-- The problem --
Reproduce word for word the lines between those holding "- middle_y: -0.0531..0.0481" and "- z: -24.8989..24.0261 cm", inclusive, and nothing else from the data below.

-- Extracted records --

━━━━

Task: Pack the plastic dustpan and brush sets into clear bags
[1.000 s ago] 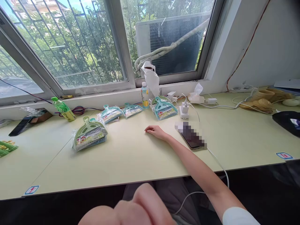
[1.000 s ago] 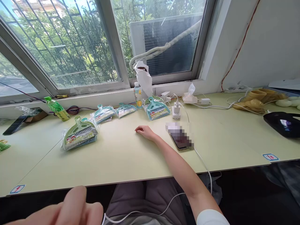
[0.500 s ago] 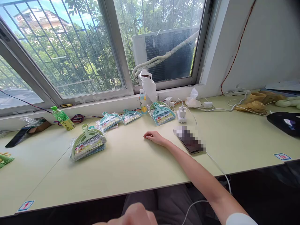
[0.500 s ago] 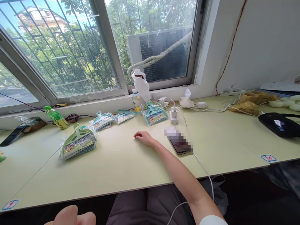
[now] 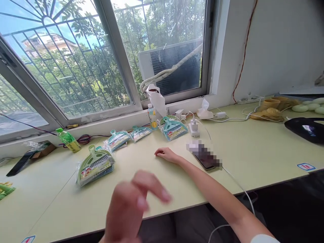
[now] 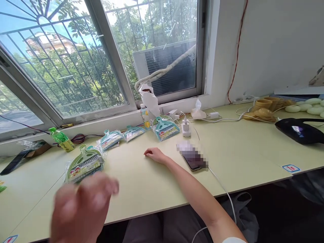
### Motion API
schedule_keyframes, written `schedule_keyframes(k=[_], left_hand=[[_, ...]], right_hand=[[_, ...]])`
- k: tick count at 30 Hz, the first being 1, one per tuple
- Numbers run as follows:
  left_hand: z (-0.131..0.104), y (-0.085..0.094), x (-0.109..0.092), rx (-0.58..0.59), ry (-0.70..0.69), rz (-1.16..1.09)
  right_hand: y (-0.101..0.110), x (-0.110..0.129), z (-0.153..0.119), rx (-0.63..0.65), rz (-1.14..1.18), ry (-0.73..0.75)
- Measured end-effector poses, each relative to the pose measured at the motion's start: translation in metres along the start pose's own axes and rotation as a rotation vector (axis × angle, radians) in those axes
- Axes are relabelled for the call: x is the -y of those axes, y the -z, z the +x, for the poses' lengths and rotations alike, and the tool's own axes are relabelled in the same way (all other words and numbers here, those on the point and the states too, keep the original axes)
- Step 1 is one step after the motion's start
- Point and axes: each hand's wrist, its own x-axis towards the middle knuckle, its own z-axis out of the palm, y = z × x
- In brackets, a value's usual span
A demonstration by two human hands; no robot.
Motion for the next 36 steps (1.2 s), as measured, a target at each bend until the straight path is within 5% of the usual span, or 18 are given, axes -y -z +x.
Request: schedule_keyframes(k=[3, 6, 10, 14, 18, 25, 31, 36], left_hand=[[0.067, 0.001, 0.07, -0.115, 0.045, 0.135], [0.111, 0.025, 0.161, -0.12, 0.203, 0.562], [0.122, 0.076, 0.261, 0.056, 0.555, 1.035], [0.118, 0.105, 0.314, 0.082, 0.686, 1.204], [0.113, 0.101, 0.318, 0.121, 0.525, 1.306], [0.071, 0.074, 0.256, 0.284, 0.312, 1.246], [0.051, 0.081, 0.241, -0.137, 0.545, 1.195], [0.058, 0.09, 0.249, -0.215, 0.838, 0.779]], right_hand=[[-0.001, -0.002, 0.0, -0.007, 0.033, 0.004], [-0.003, -0.002, 0.001, -0.011, 0.04, 0.01], [-0.007, -0.002, 0.002, -0.021, 0.021, 0.031], [-0.009, -0.002, 0.006, -0.034, 0.024, 0.013], [-0.009, 0.002, 0.005, -0.04, -0.005, 0.012], [-0.007, 0.007, -0.004, -0.164, -0.417, 0.172], [-0.011, -0.001, -0.003, -0.08, -0.528, 0.192], [-0.007, -0.001, -0.002, -0.036, -0.482, 0.234]])
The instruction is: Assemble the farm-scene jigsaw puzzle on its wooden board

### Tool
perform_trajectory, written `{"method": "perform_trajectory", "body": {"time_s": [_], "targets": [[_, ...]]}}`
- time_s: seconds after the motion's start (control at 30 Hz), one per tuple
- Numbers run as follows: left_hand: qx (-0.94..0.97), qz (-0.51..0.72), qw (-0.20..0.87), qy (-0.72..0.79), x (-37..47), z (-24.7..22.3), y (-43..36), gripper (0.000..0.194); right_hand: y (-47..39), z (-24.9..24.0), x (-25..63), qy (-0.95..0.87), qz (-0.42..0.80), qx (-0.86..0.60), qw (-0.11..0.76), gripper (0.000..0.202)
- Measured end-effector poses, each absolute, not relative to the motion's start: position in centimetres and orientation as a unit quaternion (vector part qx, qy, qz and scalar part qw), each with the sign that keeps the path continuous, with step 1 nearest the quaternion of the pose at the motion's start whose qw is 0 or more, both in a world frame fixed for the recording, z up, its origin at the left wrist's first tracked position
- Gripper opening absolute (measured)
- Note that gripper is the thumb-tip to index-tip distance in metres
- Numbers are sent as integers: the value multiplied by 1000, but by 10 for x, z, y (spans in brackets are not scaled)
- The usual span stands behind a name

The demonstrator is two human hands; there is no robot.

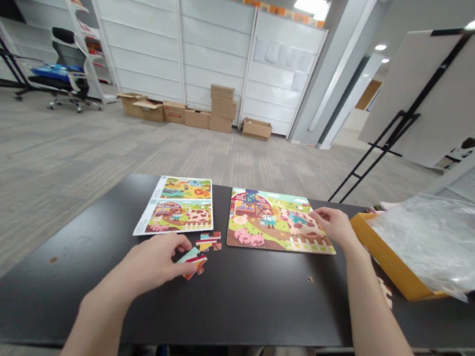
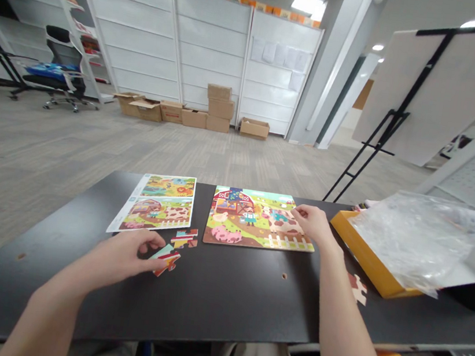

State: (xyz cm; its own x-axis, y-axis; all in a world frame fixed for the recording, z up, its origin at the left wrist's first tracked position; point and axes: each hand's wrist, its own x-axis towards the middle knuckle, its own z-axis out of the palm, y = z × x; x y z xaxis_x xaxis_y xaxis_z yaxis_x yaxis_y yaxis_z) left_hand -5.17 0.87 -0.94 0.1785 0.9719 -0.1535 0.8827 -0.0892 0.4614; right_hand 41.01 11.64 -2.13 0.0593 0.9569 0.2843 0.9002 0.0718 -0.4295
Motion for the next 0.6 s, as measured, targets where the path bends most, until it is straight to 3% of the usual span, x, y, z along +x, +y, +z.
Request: {"method": "perform_trajectory", "body": {"time_s": [0.3, 0.47, 0.6], "targets": [[721, 15, 205, 662, -32, 1, 4, 38, 115, -22, 401, -687, 40, -666, 286, 32], [749, 47, 274, 602, -35, -4, 5, 37, 113, -22, 396, -693, 64, -652, 301, 30], [742, 92, 393, 535, -33, 0, 0, 29, 110, -18, 377, -710, 106, -621, 314, 32]]}}
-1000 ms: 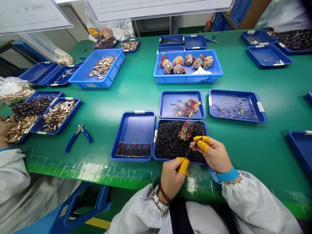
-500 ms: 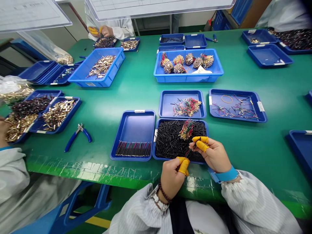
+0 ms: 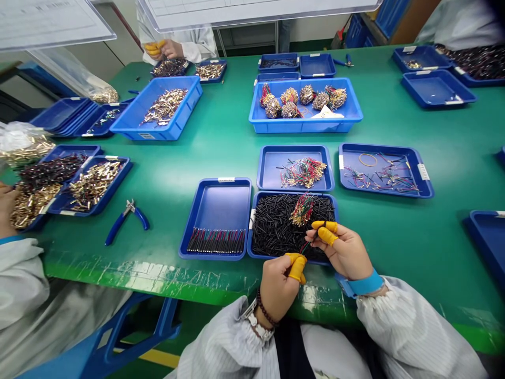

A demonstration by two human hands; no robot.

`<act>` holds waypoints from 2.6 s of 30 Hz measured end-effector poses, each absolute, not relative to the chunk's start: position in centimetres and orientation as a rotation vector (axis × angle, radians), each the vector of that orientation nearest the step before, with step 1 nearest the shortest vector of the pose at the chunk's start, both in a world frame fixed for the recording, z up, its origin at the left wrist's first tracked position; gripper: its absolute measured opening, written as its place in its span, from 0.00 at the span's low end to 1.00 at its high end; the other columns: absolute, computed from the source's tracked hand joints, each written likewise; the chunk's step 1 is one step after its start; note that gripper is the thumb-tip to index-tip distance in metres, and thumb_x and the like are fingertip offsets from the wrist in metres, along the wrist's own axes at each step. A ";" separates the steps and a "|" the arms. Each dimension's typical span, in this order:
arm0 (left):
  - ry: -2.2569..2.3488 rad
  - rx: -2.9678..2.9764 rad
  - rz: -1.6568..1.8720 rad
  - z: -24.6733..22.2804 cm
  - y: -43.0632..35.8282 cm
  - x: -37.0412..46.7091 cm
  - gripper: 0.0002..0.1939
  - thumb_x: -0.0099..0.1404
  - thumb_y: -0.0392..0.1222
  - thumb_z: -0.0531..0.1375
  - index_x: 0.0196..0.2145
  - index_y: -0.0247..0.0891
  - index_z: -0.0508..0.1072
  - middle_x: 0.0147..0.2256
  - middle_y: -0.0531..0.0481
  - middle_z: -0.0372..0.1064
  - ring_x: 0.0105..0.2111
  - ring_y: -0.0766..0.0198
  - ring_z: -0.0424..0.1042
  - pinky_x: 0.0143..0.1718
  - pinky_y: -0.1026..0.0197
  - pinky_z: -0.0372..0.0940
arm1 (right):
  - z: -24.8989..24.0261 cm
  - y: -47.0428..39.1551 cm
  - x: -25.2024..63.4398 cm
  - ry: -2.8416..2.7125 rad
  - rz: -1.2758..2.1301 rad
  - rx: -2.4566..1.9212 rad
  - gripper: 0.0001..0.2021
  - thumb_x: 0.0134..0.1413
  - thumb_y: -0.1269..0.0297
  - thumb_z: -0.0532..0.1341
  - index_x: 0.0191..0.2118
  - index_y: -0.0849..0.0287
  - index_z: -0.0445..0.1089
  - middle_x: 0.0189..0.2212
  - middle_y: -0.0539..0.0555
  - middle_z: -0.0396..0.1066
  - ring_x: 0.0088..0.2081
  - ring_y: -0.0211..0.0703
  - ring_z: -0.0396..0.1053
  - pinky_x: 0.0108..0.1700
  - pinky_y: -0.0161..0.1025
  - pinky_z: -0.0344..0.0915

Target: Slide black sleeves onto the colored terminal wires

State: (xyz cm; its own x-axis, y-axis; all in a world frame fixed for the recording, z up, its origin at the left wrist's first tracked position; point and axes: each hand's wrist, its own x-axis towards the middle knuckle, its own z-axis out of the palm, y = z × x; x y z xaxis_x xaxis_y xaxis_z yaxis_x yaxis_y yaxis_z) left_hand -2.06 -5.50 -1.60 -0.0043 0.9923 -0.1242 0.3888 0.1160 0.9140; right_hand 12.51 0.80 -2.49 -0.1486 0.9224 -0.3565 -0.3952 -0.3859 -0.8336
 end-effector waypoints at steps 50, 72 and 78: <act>1.591 1.490 0.863 -1.9 -5.7 -2.0 0.15 0.63 0.38 0.53 0.22 0.33 0.73 0.18 0.49 0.67 0.19 0.68 0.64 0.23 0.67 0.56 | -2.6 0.3 12.2 -0.948 1.539 -1.186 0.08 0.49 0.65 0.64 0.37 0.59 0.74 0.31 0.55 0.77 0.35 0.44 0.74 0.35 0.39 0.72; 1.561 1.431 0.912 -2.6 -5.0 -2.2 0.13 0.63 0.38 0.52 0.28 0.34 0.74 0.20 0.50 0.68 0.19 0.68 0.65 0.21 0.68 0.58 | -2.8 0.2 12.4 -0.969 1.730 -1.075 0.10 0.50 0.63 0.64 0.39 0.58 0.74 0.38 0.57 0.76 0.40 0.50 0.73 0.41 0.46 0.70; 1.440 1.106 0.911 -3.1 -5.0 -1.9 0.16 0.65 0.45 0.51 0.32 0.33 0.73 0.16 0.54 0.65 0.10 0.74 0.57 0.12 0.71 0.51 | -2.3 0.5 12.3 -0.843 1.720 -0.977 0.08 0.52 0.62 0.62 0.38 0.55 0.75 0.39 0.55 0.76 0.40 0.48 0.73 0.41 0.44 0.69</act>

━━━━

-- Solution for this task --
  - middle_y: -0.0531..0.0481
  - middle_z: -0.0372..0.1064
  - ring_x: 0.0105..0.2111
  - ring_y: -0.0766..0.0198
  - ring_z: -0.0424..0.1042
  - pinky_x: 0.0143..0.1718
  - pinky_y: -0.1026..0.0197
  - pinky_z: -0.0372..0.0940
arm1 (right):
  - z: -24.8989..24.0261 cm

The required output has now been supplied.